A Twist of Fate
March 6, 2009
Previous posts concerning the folly of the New York Public Library’s $250 million dollar expansion plans have proved prophetic. Yesterday’s New York Times front page featured a report on the library’s failed attempt to sell its popular Donnell Library on 53rd Street to a developer who planned to demolish the building for yet another luxury retail, restaurant and hotel tower. Without the inflow of cash from the sale the library may not be able to follow through on its foolish scheme to have Norman Foster gut and redesign the center of Carrere & Hastings’ masterpiece on 42nd Street.
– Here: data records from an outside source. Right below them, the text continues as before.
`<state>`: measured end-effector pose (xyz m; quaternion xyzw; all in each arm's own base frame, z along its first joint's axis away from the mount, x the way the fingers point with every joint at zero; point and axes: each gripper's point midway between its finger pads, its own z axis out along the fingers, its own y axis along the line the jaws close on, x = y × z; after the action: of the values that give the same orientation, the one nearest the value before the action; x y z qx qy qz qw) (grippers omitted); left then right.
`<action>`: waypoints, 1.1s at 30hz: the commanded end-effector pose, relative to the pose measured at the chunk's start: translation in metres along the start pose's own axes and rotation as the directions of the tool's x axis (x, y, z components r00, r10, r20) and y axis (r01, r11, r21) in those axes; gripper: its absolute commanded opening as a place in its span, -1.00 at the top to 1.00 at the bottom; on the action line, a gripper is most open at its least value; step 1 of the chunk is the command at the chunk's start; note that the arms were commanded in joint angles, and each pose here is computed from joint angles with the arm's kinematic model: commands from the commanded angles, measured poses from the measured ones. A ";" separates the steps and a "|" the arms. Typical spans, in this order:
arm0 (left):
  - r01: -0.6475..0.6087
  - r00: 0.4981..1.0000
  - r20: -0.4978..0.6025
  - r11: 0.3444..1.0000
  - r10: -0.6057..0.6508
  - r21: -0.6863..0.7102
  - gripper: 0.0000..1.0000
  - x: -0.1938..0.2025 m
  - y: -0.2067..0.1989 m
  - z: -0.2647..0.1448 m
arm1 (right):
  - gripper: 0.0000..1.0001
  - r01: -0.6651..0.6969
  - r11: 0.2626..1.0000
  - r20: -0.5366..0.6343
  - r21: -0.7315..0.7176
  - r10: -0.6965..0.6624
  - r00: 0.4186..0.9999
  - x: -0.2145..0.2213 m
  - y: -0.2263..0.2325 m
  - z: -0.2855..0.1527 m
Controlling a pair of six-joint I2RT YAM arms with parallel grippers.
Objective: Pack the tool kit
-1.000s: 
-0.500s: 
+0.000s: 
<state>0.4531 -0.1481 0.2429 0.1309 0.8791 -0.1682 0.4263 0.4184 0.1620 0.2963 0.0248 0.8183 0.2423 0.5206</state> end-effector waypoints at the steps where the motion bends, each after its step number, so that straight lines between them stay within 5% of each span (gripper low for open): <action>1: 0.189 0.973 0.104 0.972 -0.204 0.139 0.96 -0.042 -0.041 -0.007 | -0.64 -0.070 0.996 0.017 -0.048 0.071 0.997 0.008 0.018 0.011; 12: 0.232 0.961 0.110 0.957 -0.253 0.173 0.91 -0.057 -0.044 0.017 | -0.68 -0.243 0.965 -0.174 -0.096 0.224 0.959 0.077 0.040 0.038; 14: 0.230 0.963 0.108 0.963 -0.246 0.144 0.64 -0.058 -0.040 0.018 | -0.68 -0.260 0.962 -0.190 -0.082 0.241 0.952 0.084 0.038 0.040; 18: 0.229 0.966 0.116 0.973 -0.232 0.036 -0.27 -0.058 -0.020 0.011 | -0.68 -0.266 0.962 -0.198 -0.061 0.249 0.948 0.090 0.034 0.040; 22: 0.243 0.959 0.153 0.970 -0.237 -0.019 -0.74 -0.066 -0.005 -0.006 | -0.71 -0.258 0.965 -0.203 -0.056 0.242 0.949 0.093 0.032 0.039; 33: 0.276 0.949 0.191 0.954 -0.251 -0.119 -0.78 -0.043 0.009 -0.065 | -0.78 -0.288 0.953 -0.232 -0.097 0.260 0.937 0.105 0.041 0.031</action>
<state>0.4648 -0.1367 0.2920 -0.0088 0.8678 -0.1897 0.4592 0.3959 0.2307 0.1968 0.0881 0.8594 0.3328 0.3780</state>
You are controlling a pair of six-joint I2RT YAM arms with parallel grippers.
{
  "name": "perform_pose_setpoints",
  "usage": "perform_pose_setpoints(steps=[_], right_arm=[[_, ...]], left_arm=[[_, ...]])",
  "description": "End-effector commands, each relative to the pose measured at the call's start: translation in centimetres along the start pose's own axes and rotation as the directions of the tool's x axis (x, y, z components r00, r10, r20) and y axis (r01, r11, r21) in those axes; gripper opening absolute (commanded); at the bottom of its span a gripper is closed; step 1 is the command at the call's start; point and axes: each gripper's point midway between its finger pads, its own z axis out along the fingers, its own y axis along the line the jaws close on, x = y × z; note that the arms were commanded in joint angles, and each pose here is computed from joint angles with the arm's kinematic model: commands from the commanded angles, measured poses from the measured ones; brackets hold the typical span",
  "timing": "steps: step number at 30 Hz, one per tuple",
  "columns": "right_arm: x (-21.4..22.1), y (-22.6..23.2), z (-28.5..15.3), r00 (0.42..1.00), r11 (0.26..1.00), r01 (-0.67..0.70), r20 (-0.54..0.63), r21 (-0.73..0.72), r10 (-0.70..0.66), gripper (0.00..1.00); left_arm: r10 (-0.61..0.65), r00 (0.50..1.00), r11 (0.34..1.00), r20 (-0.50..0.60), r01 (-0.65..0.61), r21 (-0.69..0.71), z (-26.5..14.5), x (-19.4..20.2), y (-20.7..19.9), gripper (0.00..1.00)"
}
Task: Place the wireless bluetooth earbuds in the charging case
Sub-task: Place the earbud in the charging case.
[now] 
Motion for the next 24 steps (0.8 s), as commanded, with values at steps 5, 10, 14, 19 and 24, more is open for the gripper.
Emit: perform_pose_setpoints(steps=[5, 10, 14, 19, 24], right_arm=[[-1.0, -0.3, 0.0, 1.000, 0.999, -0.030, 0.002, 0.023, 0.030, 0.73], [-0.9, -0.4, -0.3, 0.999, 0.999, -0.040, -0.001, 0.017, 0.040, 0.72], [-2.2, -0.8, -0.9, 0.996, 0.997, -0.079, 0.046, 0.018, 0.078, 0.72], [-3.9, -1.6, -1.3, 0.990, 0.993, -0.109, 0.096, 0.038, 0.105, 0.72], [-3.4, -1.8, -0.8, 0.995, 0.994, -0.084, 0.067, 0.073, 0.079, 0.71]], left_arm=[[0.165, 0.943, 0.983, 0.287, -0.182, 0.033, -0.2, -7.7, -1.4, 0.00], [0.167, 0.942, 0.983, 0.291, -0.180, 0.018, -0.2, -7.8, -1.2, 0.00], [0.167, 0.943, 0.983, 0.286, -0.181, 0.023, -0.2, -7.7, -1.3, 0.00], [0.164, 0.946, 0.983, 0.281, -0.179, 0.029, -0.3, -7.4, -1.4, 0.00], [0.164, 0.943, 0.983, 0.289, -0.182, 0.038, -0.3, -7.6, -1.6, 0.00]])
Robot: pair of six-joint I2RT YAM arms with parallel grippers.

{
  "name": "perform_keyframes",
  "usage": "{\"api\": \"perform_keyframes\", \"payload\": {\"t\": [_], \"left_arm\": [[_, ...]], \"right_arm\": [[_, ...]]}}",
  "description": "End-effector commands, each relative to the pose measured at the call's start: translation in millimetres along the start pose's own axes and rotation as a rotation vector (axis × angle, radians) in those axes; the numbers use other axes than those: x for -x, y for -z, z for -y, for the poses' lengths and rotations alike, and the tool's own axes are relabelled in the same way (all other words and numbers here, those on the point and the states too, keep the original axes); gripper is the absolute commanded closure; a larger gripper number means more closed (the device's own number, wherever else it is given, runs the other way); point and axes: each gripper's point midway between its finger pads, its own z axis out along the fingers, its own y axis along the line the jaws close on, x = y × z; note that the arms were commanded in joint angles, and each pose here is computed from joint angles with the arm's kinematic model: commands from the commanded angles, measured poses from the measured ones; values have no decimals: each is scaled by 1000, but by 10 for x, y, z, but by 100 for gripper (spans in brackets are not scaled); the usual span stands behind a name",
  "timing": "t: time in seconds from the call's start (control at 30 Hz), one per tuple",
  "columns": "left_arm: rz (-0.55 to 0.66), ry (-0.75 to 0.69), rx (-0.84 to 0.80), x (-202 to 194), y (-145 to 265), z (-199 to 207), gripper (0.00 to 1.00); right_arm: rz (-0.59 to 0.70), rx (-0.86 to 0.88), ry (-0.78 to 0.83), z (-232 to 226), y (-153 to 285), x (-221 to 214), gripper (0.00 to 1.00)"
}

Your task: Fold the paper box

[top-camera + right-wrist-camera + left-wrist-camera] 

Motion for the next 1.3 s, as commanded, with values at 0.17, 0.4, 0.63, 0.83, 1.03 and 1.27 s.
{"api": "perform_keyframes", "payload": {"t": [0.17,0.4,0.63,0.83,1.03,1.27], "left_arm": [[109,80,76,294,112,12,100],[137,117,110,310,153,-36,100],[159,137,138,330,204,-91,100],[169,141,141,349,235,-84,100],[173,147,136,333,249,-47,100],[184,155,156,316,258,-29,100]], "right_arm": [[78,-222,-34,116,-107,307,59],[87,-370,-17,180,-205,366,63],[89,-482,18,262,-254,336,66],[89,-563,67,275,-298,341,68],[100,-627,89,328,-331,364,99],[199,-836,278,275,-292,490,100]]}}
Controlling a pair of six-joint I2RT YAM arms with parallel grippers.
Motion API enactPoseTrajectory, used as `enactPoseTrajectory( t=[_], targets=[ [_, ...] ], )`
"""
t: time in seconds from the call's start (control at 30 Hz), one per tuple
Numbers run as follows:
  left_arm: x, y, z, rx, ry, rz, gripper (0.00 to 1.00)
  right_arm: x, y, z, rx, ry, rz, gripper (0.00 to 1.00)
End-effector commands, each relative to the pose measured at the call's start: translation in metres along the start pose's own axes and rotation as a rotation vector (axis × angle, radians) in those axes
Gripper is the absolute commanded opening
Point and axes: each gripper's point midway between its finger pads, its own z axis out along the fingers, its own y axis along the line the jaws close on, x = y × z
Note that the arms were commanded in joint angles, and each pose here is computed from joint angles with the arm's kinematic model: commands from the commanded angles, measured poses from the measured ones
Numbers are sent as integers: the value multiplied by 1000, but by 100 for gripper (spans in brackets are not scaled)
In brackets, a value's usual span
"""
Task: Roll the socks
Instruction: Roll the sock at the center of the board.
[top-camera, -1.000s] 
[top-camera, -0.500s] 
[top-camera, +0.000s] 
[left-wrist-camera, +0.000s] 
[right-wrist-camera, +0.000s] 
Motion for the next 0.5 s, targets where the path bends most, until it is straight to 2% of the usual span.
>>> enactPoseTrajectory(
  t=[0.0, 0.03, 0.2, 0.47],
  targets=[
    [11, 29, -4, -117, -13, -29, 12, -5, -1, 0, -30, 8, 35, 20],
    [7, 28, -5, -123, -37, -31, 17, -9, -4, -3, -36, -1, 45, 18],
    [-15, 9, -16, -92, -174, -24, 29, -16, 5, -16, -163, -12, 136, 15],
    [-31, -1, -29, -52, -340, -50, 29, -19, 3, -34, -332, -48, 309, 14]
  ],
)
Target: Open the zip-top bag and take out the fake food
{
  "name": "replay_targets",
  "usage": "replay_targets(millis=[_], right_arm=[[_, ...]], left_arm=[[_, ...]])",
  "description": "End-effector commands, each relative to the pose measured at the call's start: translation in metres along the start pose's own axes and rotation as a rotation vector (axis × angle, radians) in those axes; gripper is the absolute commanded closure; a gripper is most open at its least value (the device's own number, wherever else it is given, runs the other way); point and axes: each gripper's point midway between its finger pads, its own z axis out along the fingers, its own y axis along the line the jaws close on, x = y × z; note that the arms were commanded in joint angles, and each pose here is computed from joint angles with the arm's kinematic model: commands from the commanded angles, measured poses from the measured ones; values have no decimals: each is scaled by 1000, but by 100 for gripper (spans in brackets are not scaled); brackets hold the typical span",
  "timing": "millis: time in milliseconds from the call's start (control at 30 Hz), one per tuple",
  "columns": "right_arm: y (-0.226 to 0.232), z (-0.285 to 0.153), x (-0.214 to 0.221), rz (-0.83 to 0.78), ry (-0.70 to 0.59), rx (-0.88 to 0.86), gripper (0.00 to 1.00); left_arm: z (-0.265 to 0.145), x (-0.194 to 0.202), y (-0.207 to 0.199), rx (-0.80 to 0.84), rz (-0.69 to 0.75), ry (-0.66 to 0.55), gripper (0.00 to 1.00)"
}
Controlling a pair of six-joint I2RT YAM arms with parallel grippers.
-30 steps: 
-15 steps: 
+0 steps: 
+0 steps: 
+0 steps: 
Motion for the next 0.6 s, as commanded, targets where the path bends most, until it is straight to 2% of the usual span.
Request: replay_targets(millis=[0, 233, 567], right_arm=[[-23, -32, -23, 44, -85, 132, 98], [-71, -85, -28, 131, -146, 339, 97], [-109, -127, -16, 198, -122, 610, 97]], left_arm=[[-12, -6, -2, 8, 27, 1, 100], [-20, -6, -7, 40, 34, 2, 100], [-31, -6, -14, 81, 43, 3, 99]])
Foster’s office announced a layoff of 350 staff, or 1/3 of its employees, as reported in the latest issue of Architectural Record.
Fate plays tricks on both the common folk and the high and mighty. The 10-year boom in expensive, high-rise construction throughout the globe is coming to an end, and architects like Foster, who benefited from the hubris of bigwigs throughout the world, have felt the pinch. It’s hard to feel sorry for him, or for his Arab, Chinese, Turkish, American, German and English clients. Thomas Hastings, the architect of the old library, may be chuckling from beyond the grave. He warned New Yorkers of the disastrous loss of community and urban coherence that would come from constructing tall buildings, and little good to say about modernism. Once again an economic downturn is proving good for preservation. A great building may escape unscathed.